The classification and measurement of financial assets is dependent on the contractual cash flows of the asset and the business model within which the asset is held.
Embedded derivatives are no longer separated from financial asset host contracts.
The new impairment model is based on expected credit losses and applies to debt instruments at amortised cost or FVTOCI, lease receivables, contract assets and certain written loan-commitments and financial guarantee contracts.
A loan loss allowance for either 12-month expected credit losses or lifetime expected credit losses is required for all exposures in scope of the IFRS 9 impairment requirements.
Hedge accounting can more closely reflect risk management; with more qualifying hedging instruments and hedged items.

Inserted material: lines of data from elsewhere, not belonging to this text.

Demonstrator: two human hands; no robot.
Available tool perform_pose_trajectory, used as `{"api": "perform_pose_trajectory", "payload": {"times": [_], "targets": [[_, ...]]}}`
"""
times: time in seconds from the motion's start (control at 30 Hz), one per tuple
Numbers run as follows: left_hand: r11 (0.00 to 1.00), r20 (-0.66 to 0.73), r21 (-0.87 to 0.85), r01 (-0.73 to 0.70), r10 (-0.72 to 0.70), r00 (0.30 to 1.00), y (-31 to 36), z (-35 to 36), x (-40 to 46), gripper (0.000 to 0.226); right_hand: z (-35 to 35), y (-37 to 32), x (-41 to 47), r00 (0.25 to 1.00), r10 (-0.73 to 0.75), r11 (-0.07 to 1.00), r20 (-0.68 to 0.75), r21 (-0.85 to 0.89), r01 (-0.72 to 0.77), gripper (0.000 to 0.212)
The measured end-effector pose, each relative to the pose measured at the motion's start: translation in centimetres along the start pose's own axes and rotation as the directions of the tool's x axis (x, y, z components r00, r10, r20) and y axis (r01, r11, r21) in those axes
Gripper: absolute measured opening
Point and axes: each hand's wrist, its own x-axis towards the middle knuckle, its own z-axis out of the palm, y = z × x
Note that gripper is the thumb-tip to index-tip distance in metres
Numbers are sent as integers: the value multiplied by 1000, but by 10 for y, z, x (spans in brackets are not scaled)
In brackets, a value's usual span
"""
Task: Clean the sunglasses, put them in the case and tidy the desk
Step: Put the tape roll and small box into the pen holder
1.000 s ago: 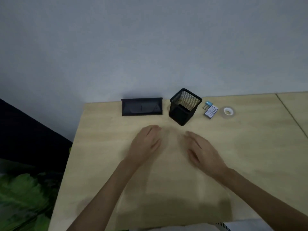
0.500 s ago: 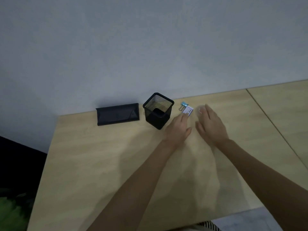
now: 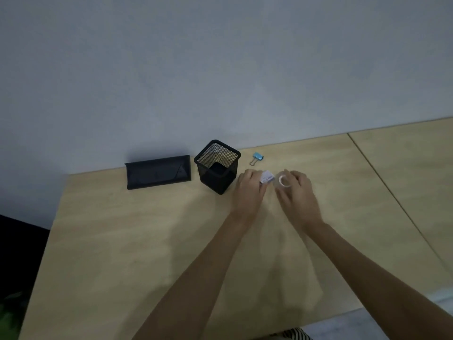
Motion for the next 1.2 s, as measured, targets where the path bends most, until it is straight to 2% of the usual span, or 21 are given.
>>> {"api": "perform_pose_trajectory", "payload": {"times": [0.1,0.23,0.33,0.43,0.5,0.57,0.67,0.7,0.77,0.8,0.87,0.93,1.0,1.1,1.2], "targets": [[990,-85,-47,-132,128,988,-9,-14,-40,33,3,-1,-26,1000,-25,993,-18,113,26,49],[979,-259,-67,-190,167,951,-20,-42,-72,32,7,-5,-46,999,-37,988,3,148,37,47],[967,-394,-68,-246,201,897,-22,-65,-73,31,10,-14,-49,997,-73,984,11,166,70,47],[966,-515,-60,-251,185,837,-27,-86,-55,30,12,-28,-45,995,-99,977,16,189,94,48],[976,-544,-90,-197,117,831,-31,-96,-39,28,14,-38,-39,993,-118,970,-7,211,117,49],[979,-522,-155,-130,30,852,-36,-99,-26,28,15,-47,-32,990,-134,963,-35,229,139,49],[981,-402,-185,-53,-26,915,-46,-94,-19,37,16,-59,-21,986,-147,958,-83,237,163,47],[983,-365,-179,-51,-18,931,-51,-90,-19,48,16,-61,-17,983,-151,957,-102,235,172,46],[985,-315,-167,-46,-9,949,-59,-82,-20,83,16,-67,-9,978,-158,952,-133,242,187,45],[981,-291,-195,-17,-41,956,-63,-77,-21,99,15,-70,-6,976,-161,950,-145,246,193,45],[946,-224,-317,68,-145,964,-68,-71,-21,115,13,-78,5,970,-176,945,-168,248,214,46],[895,-155,-432,114,-198,968,-73,-66,-22,113,11,-91,17,962,-209,931,-177,264,251,47],[851,-126,-511,119,-212,969,-77,-62,-21,98,10,-106,31,951,-259,913,-166,280,297,47],[825,-109,-535,181,-280,954,-81,-55,-24,95,13,-121,50,945,-310,911,-110,252,328,53],[803,-127,-570,172,-293,948,-80,-54,-26,90,21,-120,63,974,-182,943,-136,258,212,53]]}}
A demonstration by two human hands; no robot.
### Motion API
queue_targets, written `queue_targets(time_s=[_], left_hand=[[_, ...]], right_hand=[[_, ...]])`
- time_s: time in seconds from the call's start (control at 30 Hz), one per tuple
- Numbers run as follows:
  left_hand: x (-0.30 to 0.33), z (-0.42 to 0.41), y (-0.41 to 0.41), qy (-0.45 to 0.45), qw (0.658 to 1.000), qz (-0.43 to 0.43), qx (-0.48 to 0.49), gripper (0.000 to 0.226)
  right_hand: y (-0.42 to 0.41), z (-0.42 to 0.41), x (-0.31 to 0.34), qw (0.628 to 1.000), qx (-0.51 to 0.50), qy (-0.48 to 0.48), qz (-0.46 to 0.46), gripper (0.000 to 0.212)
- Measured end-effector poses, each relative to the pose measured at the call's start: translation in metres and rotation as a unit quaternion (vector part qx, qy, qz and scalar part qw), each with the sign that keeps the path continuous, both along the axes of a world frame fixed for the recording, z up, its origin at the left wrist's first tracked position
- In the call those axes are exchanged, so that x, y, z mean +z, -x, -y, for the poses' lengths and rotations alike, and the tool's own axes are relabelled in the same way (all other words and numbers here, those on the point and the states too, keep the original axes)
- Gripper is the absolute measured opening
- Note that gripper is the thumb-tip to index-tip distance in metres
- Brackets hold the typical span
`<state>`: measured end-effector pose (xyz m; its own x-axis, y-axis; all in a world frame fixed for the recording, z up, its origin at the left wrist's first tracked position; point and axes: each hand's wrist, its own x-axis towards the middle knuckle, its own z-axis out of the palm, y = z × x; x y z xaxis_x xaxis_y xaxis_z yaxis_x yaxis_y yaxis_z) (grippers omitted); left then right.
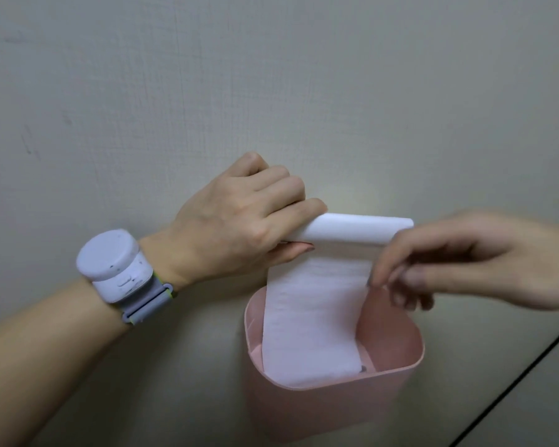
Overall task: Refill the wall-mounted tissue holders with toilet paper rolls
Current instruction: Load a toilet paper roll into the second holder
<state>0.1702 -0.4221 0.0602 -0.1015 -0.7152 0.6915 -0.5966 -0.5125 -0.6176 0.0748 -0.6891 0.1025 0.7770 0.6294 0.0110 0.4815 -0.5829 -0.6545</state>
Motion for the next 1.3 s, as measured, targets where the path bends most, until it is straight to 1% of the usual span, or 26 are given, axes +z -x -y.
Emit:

Retrospective assessment of hedge effectiveness is no longer required and the prospective test is now based on the principle of an ‘economic relationship’.
Revisions to the accounting treatment for the time value of options, forward points and currency basis spread element of hedging instruments can reduce profit or loss volatility.
Amendments to IFRS 7 Financial Instruments: Disclosures introduces significant additional disclosure requirements when IFRS 9 is applied.